Faut-il supprimer l’heure d’été?
Dans un mois, le 25 mars à 2h du matin, nous passerons à l’heure d’été et aux rituels qui l’accompagnent. S’engueuler la veille au soir pour départager ceux qui veulent avancer les aiguilles et ceux qui tiennent absolument à les reculer. Ecouter les théories de chacun pour prouver que l’on gagne ou l’on perd une heure de sommeil, empêtré dans une nouvelle version de plus t’avances moins vite, moins ça recule plus fort. Louper son premier rendez-vous du matin faute d’avoir trouvé dans le mode d’emploi de la voiture, et malgré ses 325 pages en huit langues, comment régler l’horloge.
Dans mon entourage, certains que je ne citerai pas, passent toute la saison à rectifier mentalement les indications horaires bravement affichées par leur engin, le plus difficile étant évidemment d’inverser la mécanique mentale au moment du passage à l’heure d’hiver. Pester contre les multiples pendules non connectées de la maison en se demandant pourquoi le four micro-ondes refuse obstinément de s’aligner sur le smartphone. Engueuler les enfants qui refusent de s’endormir le soir et, conséquemment, de se réveiller le matin. Bougonner qu’il faisait enfin jour à 6h30 et que l’on retombe dans la nuit. J’en passe et des meilleures…
Compte tenu de la météo polaire qui règne dans nos contrées, cette chronique semblera hors contexte.
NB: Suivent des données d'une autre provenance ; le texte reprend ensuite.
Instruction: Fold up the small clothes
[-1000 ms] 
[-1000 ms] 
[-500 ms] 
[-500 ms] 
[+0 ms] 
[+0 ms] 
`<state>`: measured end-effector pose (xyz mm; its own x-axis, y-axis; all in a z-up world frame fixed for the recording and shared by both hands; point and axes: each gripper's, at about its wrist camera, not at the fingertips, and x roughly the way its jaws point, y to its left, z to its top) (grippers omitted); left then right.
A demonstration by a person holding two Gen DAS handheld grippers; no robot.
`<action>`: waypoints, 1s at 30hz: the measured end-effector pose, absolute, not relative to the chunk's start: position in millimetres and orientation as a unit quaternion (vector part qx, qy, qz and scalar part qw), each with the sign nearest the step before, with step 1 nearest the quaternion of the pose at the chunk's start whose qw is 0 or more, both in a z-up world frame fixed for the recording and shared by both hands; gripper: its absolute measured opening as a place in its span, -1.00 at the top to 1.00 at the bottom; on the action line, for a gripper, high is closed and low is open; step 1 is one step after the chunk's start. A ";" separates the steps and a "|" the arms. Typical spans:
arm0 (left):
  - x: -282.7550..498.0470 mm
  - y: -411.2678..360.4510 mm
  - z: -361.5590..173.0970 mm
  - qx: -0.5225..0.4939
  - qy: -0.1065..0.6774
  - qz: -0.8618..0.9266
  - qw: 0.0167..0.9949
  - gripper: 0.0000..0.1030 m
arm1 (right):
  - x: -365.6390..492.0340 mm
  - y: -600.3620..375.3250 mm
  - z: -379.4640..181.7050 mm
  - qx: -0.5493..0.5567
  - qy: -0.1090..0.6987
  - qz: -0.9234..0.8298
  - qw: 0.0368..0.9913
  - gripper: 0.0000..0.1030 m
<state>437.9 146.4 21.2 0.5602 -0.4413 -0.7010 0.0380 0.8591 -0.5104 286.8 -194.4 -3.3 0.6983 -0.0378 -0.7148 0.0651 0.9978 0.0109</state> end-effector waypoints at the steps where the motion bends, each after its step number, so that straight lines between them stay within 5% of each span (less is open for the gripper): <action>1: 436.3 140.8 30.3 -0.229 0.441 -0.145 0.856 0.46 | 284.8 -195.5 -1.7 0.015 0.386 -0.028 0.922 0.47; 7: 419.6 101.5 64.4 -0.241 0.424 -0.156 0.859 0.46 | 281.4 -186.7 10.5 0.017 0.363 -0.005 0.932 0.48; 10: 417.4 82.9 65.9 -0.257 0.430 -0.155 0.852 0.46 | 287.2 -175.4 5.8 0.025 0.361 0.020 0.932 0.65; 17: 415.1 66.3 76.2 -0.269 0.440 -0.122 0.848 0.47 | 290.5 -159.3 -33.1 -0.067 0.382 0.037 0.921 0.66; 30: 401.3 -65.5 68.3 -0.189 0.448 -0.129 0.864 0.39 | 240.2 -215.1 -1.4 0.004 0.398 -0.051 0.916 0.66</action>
Au contraire, puisque la Commission des transports du Parlement européen propose d’abolir l’heure d’été et que, à une majorité de 70%, les députés ont demandé qu’on en évalue les avantages et les inconvénients avant de prendre une décision. Ainsi, c’est après plus de trente-cinq ans d’application que la question de savoir si la mesure est bonne, saine et utile vient chatouiller l’UE, qui a pourtant fait de l’évaluation des politiques publiques une exigence réglementaire. Mieux vaut tard que jamais répondront les optimistes, mais c’est un peu vexant sachant que l’heure d’été a été jugée inutile et abolie en Chine en 1992 déjà, en Argentine en 2009, en Russie en 2011 et en Turquie en 2016, pour ne citer que les grands pays. Dès lors, il ne reste plus guère que la vieille Europe, les Etats-Unis et le Brésil à faire leur gymnastique rituelle deux fois par an!
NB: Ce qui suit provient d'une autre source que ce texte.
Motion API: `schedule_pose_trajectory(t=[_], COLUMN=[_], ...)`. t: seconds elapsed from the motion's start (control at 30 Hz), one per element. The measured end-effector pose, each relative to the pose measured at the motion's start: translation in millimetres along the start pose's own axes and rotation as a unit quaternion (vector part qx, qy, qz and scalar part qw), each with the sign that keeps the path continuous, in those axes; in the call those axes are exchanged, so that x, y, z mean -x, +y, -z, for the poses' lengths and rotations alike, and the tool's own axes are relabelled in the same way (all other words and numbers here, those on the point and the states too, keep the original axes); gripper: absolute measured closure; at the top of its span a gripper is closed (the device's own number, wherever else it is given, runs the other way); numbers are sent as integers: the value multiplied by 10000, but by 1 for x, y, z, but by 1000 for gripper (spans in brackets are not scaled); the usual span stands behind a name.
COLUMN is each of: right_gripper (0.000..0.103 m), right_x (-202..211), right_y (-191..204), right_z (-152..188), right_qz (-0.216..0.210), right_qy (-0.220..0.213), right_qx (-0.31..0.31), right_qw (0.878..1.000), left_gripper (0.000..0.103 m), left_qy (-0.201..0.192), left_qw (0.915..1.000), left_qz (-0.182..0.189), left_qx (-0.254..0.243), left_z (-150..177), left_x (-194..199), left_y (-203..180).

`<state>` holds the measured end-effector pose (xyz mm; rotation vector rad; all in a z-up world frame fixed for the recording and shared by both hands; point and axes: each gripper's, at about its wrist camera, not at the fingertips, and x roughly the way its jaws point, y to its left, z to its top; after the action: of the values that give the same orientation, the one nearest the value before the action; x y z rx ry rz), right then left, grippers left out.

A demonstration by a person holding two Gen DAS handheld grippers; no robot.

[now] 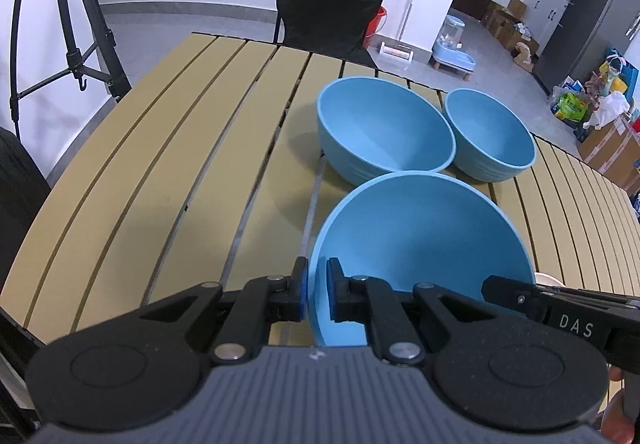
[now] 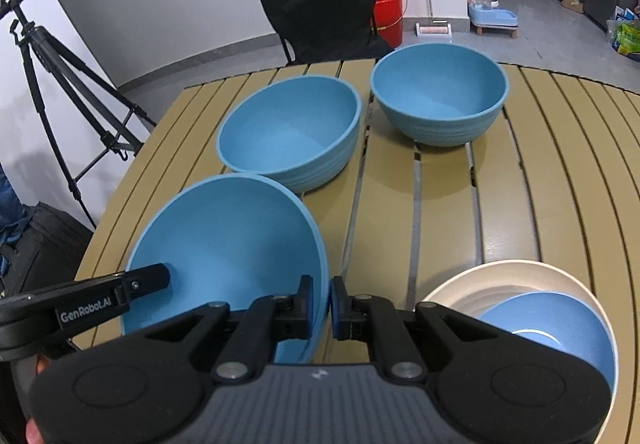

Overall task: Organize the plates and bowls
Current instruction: 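Carry the bowl with both tools and set it beside the plate stack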

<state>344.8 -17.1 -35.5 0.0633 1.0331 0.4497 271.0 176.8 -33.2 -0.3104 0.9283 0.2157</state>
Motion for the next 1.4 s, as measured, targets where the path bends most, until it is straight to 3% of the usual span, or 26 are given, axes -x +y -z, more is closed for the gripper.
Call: schedule_pose_trajectory(t=[0.27,0.5,0.83,1.23,1.37,1.4], right_gripper=[95,95,94,95,92,90], right_x=[11,11,-18,-30,-32,-31], right_y=[-5,17,47,42,40,40], right_z=[5,6,25,35,34,34], right_qz=[-47,-80,-236,-190,-230,-264], right_qy=[-56,-73,190,218,279,278], right_qx=[-27,286,636,580,554,536], right_qw=[10000,9995,9975,9979,9978,9978], left_gripper=[93,93,93,92,89,81], left_qy=[-93,-158,130,182,169,121], left_qw=[9999,9995,9984,9985,9987,9988], left_qz=[-50,-254,-440,-461,-437,-431], left_qx=[-44,135,341,211,213,218], left_z=[3,9,31,42,42,41], left_x=[10,17,2,-5,-4,-2], left_y=[-4,21,54,47,46,45])
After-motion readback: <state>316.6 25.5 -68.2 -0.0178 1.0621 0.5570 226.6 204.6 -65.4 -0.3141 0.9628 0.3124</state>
A l’origine, il s’agissait de réduire la consommation d’énergie en soirée. La mesure devait être temporaire (l’une des épithètes les plus mensongères du vocabulaire politique) et cesser une fois passé le choc pétrolier. Au lieu de cela, elle perdure et la période dite estivale a même été élargie à sept mois plutôt que six. Aujourd’hui, de nombreuses études ont prouvé que les économies d’électricité sont marginales, celles du soir étant en partie annulées par la consommation supplémentaire du matin, due essentiellement à l’éclairage public et non au caractère matinal de la population.
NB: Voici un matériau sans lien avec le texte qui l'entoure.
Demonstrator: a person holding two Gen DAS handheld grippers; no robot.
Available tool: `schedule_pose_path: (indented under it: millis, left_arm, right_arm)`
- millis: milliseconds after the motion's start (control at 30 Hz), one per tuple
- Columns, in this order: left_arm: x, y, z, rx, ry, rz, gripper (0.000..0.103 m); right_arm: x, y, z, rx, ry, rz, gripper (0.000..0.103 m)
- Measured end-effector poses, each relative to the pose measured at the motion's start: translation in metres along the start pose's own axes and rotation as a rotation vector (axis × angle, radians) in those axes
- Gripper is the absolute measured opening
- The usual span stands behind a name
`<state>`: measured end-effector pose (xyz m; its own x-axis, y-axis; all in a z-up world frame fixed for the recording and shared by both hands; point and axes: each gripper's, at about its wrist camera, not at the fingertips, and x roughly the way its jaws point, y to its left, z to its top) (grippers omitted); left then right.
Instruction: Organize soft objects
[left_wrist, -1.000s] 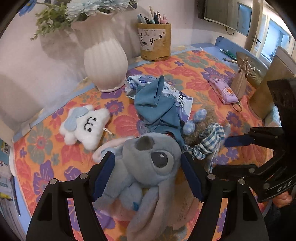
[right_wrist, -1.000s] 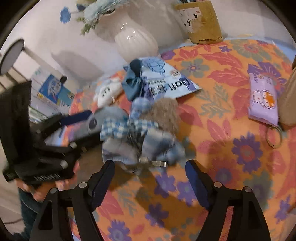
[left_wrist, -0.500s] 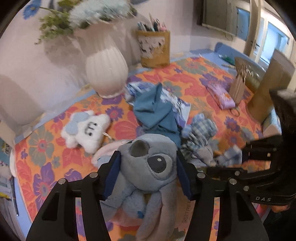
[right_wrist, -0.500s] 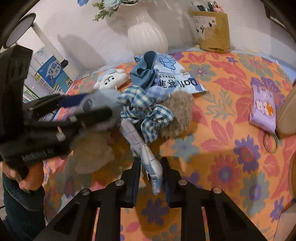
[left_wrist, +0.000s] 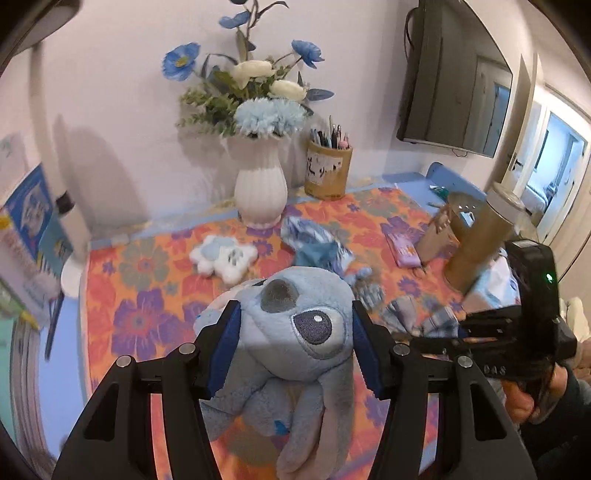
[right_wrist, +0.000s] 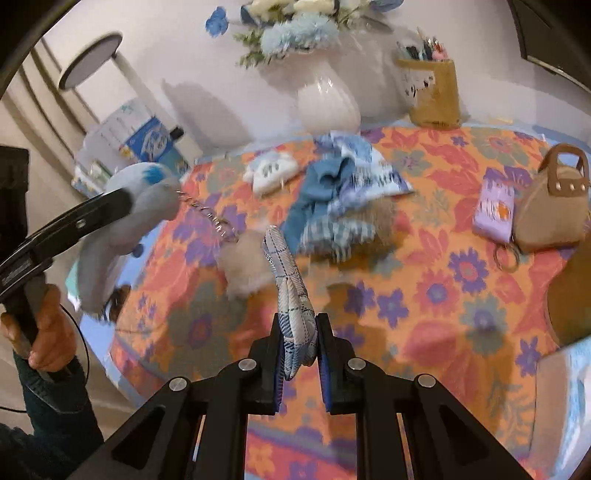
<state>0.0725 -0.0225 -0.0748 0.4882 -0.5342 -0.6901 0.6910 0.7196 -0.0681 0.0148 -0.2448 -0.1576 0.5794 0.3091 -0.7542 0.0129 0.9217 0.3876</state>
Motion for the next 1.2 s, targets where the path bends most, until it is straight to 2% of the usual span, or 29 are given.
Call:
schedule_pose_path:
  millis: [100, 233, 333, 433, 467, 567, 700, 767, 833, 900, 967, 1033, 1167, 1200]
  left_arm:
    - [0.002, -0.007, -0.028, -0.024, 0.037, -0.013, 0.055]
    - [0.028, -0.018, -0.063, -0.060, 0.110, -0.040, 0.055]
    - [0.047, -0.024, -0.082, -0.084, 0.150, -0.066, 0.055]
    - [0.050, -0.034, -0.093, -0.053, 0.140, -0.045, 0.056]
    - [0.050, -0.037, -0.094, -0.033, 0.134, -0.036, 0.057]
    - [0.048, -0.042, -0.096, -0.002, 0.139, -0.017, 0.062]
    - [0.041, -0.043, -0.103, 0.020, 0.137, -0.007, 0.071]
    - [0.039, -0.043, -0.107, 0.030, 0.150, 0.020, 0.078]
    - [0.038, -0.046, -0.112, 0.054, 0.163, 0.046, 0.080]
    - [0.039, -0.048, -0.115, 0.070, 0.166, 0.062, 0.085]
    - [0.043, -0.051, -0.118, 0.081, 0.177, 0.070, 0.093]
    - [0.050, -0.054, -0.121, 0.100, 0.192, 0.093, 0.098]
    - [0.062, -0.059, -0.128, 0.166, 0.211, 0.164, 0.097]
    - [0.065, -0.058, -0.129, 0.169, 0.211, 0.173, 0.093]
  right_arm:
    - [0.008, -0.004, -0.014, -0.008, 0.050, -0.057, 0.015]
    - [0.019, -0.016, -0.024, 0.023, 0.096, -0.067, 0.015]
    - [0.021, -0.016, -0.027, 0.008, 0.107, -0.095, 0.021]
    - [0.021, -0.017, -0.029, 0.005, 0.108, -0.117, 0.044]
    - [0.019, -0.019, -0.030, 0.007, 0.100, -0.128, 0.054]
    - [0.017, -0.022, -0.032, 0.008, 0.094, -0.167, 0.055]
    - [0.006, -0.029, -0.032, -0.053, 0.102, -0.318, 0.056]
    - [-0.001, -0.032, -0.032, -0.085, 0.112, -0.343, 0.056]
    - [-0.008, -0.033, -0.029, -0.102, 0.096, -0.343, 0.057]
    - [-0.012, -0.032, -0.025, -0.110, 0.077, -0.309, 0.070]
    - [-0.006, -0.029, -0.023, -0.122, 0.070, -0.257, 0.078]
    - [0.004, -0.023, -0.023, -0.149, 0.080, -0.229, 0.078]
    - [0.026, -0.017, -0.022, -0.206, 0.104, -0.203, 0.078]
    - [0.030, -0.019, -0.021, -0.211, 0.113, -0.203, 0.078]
Les bienfaits du changement d’heure seraient donc aujourd’hui essentiellement «culturels» en relation avec les loisirs mais cet avantage putatif n’est pas assez déterminant pour supplanter les inconvénients révélés par les nombreuses études parues à ce sujet. Le changement d’heure aurait en effet des conséquences sur la santé en imposant un changement du biorythme du corps, entraînant des troubles du sommeil (fallait-il vraiment une étude pour une conclusion si évidente?). Une statistique suédoise publiée en 2008 constatait une augmentation significative du risque de crise cardiaque dans la semaine suivant la modification horaire, une autre venant de France révélait une prise de médicaments accrue dans cette période. Toutefois, le corps médical reste prudent et se montre peu convaincu d’un véritable problème de santé publique.
Ainsi, l’heure d’été ne serait ni vraiment utile ni vraiment nuisible… Juste un barnum technocratique parmi tant d’autres que nous imposent les modes idéologiques, au mépris de la réticence des peuples dont le bon sens l’emportera toujours sur les usines à gaz administratives.